[Items listed in a dataset]
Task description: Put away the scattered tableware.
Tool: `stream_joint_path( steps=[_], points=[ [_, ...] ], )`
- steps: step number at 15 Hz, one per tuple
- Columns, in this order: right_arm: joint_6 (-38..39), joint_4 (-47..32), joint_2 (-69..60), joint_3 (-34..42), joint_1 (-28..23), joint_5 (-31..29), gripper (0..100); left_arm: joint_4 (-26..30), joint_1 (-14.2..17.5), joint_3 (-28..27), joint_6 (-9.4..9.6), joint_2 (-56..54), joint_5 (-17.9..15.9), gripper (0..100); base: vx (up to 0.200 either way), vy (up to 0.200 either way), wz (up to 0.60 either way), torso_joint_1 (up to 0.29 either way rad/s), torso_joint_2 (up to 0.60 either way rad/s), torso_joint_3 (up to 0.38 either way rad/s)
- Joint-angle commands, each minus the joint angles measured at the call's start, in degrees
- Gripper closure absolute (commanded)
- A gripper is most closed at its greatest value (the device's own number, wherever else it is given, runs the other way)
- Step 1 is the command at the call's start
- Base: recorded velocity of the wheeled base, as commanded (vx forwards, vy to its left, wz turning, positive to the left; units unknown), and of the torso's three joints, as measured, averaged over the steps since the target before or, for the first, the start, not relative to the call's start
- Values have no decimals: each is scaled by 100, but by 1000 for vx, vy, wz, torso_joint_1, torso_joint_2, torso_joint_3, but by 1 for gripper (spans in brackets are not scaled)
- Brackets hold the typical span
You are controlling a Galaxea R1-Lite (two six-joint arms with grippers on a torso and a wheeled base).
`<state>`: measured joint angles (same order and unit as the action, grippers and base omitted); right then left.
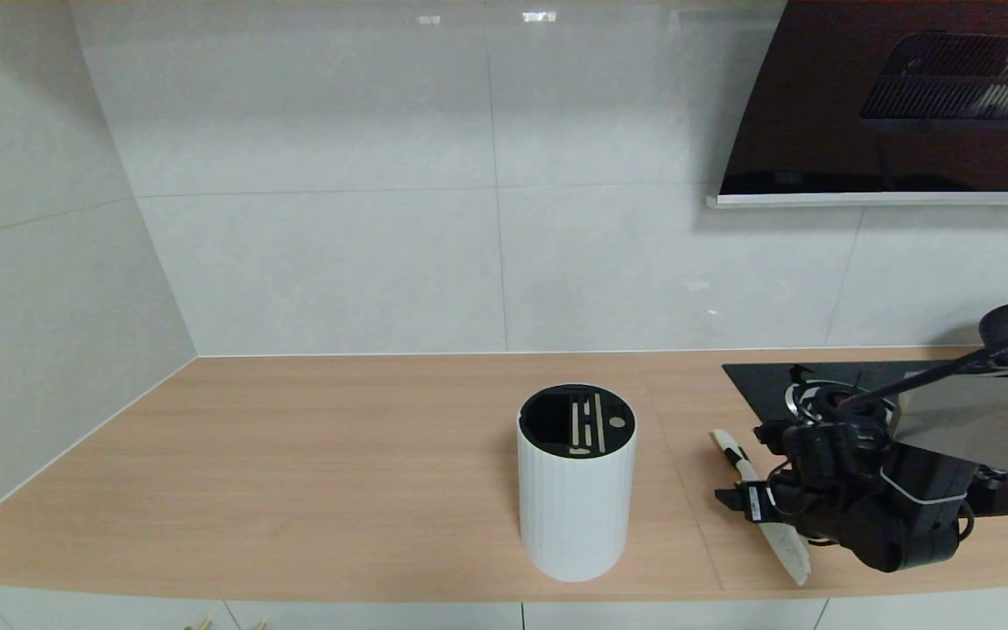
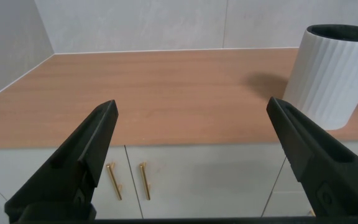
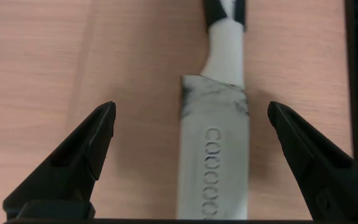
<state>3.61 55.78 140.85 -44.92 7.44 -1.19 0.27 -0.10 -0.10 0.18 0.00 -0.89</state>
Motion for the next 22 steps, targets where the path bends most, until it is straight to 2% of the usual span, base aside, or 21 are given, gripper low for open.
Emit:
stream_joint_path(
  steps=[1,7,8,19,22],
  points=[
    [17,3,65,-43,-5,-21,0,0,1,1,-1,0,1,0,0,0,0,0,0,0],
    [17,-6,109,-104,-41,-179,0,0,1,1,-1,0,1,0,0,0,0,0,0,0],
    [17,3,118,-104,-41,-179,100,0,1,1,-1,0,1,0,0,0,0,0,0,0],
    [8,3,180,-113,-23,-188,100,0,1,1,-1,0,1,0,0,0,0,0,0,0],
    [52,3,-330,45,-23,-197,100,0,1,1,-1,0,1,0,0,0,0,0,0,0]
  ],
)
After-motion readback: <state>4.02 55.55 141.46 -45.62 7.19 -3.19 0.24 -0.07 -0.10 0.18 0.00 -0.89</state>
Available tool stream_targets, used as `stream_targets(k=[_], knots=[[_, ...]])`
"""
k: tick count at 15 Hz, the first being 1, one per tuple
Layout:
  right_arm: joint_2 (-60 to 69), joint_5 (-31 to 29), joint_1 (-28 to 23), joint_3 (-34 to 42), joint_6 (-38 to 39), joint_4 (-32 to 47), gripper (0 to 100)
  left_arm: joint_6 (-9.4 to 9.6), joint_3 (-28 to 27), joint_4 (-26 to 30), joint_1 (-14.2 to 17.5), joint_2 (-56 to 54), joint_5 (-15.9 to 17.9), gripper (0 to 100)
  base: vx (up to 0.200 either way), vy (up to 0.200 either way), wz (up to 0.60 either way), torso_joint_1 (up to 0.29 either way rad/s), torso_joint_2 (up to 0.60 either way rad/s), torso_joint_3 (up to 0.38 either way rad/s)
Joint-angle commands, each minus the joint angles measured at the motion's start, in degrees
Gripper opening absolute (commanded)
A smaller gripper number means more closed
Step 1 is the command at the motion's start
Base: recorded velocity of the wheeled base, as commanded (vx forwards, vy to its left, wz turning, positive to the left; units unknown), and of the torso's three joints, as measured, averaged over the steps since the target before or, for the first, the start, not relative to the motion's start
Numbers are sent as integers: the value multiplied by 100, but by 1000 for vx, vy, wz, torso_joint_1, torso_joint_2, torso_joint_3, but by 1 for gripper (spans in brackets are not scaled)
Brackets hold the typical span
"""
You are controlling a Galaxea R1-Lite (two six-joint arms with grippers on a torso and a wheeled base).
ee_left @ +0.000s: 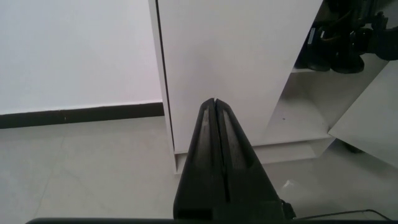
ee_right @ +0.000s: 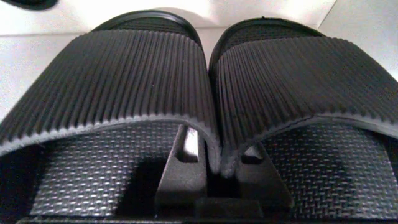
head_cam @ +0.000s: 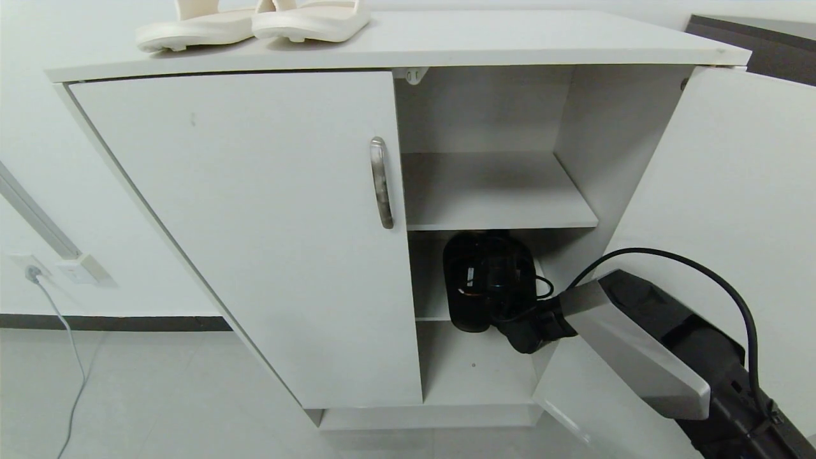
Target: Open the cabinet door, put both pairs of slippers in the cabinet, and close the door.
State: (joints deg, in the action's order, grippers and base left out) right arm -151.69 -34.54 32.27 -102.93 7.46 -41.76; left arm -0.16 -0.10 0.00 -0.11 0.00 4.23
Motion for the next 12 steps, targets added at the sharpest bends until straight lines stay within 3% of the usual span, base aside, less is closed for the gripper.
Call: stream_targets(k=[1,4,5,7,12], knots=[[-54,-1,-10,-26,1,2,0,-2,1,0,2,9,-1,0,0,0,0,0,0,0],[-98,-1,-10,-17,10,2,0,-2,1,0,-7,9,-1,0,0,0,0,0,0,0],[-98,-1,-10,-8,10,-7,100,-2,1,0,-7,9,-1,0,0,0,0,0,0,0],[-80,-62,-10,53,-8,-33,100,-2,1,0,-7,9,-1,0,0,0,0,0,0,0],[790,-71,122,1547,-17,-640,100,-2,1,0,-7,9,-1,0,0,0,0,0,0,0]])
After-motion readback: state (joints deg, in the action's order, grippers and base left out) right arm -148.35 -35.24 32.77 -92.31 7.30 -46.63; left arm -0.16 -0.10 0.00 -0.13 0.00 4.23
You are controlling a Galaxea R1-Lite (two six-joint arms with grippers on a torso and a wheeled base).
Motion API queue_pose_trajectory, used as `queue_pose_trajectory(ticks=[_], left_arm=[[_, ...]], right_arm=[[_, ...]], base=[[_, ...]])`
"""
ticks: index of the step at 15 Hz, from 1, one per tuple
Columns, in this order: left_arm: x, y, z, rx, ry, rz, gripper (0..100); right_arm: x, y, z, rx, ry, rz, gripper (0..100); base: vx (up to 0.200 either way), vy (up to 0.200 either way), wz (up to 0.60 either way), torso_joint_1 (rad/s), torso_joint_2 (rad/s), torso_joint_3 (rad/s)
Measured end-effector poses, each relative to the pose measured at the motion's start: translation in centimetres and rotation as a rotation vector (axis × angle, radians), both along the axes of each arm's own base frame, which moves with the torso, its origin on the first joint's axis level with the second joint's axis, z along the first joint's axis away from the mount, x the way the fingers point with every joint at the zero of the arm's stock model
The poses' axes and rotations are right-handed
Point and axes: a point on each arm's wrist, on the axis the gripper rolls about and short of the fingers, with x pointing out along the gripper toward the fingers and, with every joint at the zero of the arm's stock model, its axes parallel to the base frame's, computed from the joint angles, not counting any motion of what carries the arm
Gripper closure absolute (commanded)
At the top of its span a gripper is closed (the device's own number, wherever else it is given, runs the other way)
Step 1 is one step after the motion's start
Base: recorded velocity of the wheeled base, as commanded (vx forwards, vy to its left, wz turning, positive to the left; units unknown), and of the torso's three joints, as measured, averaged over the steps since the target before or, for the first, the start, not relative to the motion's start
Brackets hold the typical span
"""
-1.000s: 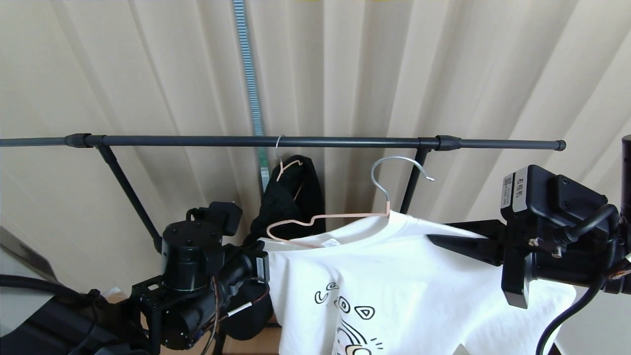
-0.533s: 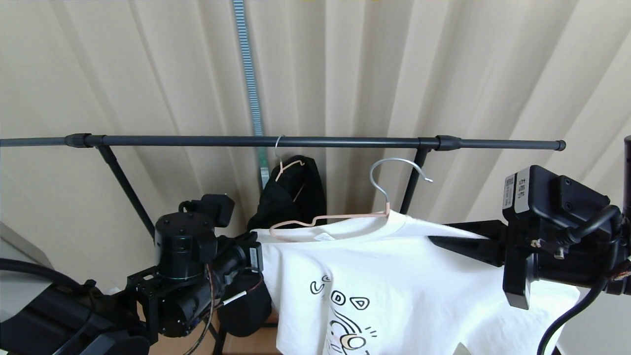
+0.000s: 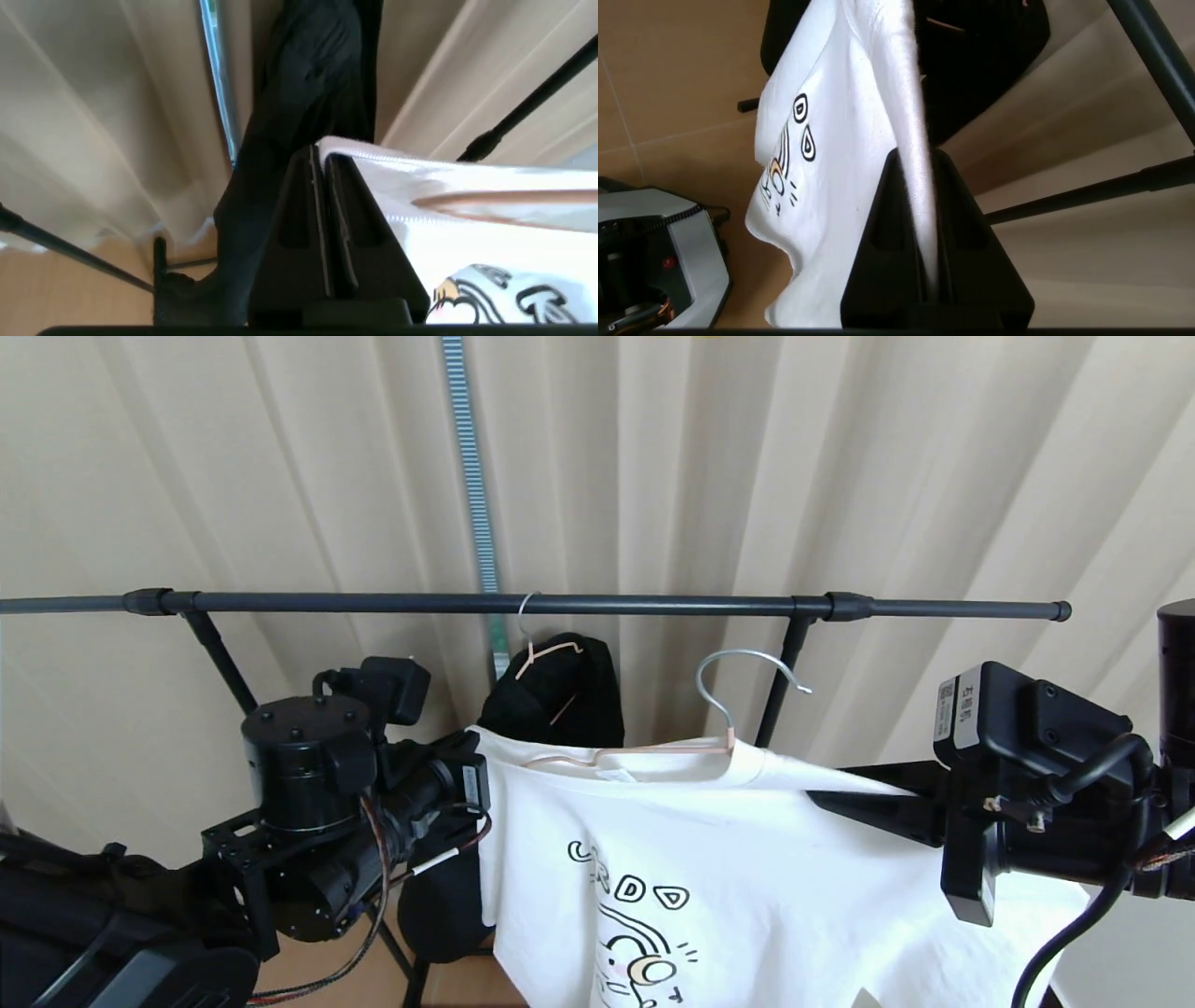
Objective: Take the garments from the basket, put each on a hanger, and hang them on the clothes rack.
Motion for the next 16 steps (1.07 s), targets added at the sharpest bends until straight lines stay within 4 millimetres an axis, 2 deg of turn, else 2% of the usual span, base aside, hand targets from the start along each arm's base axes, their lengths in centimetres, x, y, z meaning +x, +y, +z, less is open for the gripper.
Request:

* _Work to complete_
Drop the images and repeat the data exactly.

* _Exercise result_
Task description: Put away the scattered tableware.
Tool: `stream_joint_path( steps=[_], points=[ [_, ...] ], )`
- steps: step number at 15 Hz, one per tuple
- Columns, in this order: right_arm: joint_6 (-38..39), joint_4 (-47..32), joint_2 (-69..60), joint_3 (-34..42), joint_1 (-28..23), joint_5 (-31..29), gripper (0..100); left_arm: joint_4 (-26..30), joint_1 (-14.2..17.5), joint_3 (-28..27), joint_6 (-9.4..9.6), joint_2 (-56..54), joint_5 (-17.9..15.9), gripper (0..100); base: vx (up to 0.200 either way), vy (up to 0.200 either way), wz (up to 0.60 either way), torso_joint_1 (up to 0.29 either way rad/s), torso_joint_2 (up to 0.60 either way rad/s), torso_joint_3 (up to 0.38 either way rad/s)
- Joint-angle commands, each minus the joint angles measured at the call's start, in degrees
- Gripper closure absolute (commanded)
- A gripper is most closed at its greatest value (the device's own number, wherever else it is given, runs the other way)
- Step 1 is the command at the call's start
- Base: recorded velocity of the wheeled base, as commanded (vx forwards, vy to its left, wz turning, positive to the left; units unknown), and of the torso's three joints, as measured, averaged over the steps since the target before or, for the first, the start, not relative to the call's start
- Values have no decimals: each is scaled by 100, but by 1000 for vx, vy, wz, torso_joint_1, torso_joint_2, torso_joint_3, but by 1 for gripper (spans in brackets are not scaled)
- Brackets hold the typical span
You are controlling a Galaxea R1-Lite (two six-joint arms with grippers on a torso and a wheeled base).
`<state>`: measured joint angles (same order and unit as the action, grippers and base omitted); right then left.
<state>3.61 55.78 140.85 -44.92 7.44 -1.19 0.27 -0.10 -0.10 0.18 0.00 -0.89</state>
Motion for the next 22 steps, targets where the path bends most, until it is straight to 2% of the usual span, base aside, or 21 are given, gripper low for open.
Emit:
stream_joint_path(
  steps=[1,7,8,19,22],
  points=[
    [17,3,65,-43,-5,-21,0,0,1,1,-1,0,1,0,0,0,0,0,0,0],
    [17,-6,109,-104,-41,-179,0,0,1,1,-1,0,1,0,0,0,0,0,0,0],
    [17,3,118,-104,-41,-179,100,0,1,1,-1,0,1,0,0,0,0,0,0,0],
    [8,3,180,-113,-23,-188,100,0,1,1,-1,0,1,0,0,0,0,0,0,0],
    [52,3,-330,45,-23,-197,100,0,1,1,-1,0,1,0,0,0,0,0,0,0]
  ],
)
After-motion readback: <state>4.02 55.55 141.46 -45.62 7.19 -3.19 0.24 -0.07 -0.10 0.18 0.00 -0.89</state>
Available tool stream_targets, used as `stream_targets(k=[_], knots=[[_, ...]])`
"""
k: tick count at 15 Hz, the first being 1, one per tuple
Layout:
  right_arm: joint_2 (-60 to 69), joint_5 (-31 to 29), joint_1 (-28 to 23), joint_3 (-34 to 42), joint_6 (-38 to 39), joint_4 (-32 to 47), gripper (0 to 100)
  left_arm: joint_6 (-9.4 to 9.6), joint_3 (-28 to 27), joint_4 (-26 to 30), joint_1 (-14.2 to 17.5), joint_2 (-56 to 54), joint_5 (-15.9 to 17.9), gripper (0 to 100)
  base: vx (up to 0.200 either way), vy (up to 0.200 either way), wz (up to 0.60 either way), torso_joint_1 (up to 0.29 either way rad/s), torso_joint_2 (up to 0.60 either way rad/s), torso_joint_3 (up to 0.38 either way rad/s)
Joint-angle commands, each minus the joint angles measured at the motion's start, in degrees
Gripper opening absolute (commanded)
A smaller gripper number means more closed
Step 1 is the command at the motion's start
Base: recorded velocity of the wheeled base, as commanded (vx forwards, vy to its left, wz turning, positive to the left; units unknown), and of the torso's three joints, as measured, averaged over the steps since the target before or, for the first, the start, not relative to the motion's start
Numbers are sent as integers: the value multiplied by 100, but by 1000 for vx, vy, wz, torso_joint_1, torso_joint_2, torso_joint_3, but by 1 for gripper (spans in brackets are not scaled)
Brackets hold the typical span
"""
You are controlling a Galaxea R1-Lite (two six-joint arms with grippers on a torso and a wheeled base).
ee_left @ +0.000s: 
ee_right @ +0.000s: 
head_cam @ +0.000s: 
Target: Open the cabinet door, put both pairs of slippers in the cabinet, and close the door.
State: (joints deg, in the action's order, grippers and base left out) right arm -151.69 -34.54 32.27 -102.93 7.46 -41.76; left arm -0.16 -0.10 0.00 -0.11 0.00 4.23
Motion for the next 12 steps, targets added at the sharpest bends until straight lines stay within 3% of the usual span, base aside, less is closed for the gripper.
Call: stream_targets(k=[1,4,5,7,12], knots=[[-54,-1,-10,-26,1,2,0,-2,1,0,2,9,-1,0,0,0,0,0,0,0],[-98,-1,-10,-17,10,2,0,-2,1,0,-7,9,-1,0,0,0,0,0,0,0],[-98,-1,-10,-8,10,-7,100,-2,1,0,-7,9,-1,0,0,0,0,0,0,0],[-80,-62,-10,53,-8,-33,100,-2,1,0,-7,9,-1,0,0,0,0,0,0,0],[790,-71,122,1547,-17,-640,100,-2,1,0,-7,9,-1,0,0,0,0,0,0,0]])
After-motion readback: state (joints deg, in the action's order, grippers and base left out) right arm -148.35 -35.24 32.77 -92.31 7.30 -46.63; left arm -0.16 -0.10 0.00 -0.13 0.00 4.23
You are controlling a Galaxea R1-Lite (two six-joint arms with grippers on a torso and a wheeled base).
Motion API queue_pose_trajectory, used as `queue_pose_trajectory(ticks=[_], left_arm=[[_, ...]], right_arm=[[_, ...]], base=[[_, ...]])`
"""
ticks: index of the step at 15 Hz, from 1, one per tuple
Columns, in this order: left_arm: x, y, z, rx, ry, rz, gripper (0..100); right_arm: x, y, z, rx, ry, rz, gripper (0..100); base: vx (up to 0.200 either way), vy (up to 0.200 either way), wz (up to 0.60 either way), torso_joint_1 (rad/s), torso_joint_2 (rad/s), torso_joint_3 (rad/s)
Measured end-effector poses, each relative to the pose measured at the motion's start: translation in centimetres and rotation as a rotation vector (axis × angle, radians), both along the axes of each arm's own base frame, which moves with the torso, its origin on the first joint's axis level with the second joint's axis, z along the first joint's axis away from the mount, x the way the fingers point with every joint at the zero of the arm's stock model
The poses' axes and rotations are right-handed
Point and axes: a point on each arm's wrist, on the axis the gripper rolls about and short of the fingers, with x pointing out along the gripper toward the fingers and, with every joint at the zero of the arm's stock model, its axes parallel to the base frame's, computed from the joint angles, not counting any motion of what carries the arm
Gripper closure absolute (commanded)
At the top of its span a gripper is closed (the device's own number, wherever else it is given, runs the other way)
Step 1 is one step after the motion's start
Base: recorded velocity of the wheeled base, as commanded (vx forwards, vy to its left, wz turning, positive to the left; units unknown), and of the torso's three joints, as measured, averaged over the steps since the target before or, for the first, the start, not relative to the motion's start
Brackets hold the typical span
"""
-1.000s: 
-0.533s: 
+0.000s: 
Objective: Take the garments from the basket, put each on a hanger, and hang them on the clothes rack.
Motion for the next 16 steps (1.07 s), targets added at the sharpest bends until straight lines stay within 4 millimetres an axis, 2 deg of turn, else 2% of the usual span, base aside, hand targets from the start along each arm's base axes, their lengths in centimetres, x, y, z meaning +x, +y, +z, less is open for the gripper.
Request:

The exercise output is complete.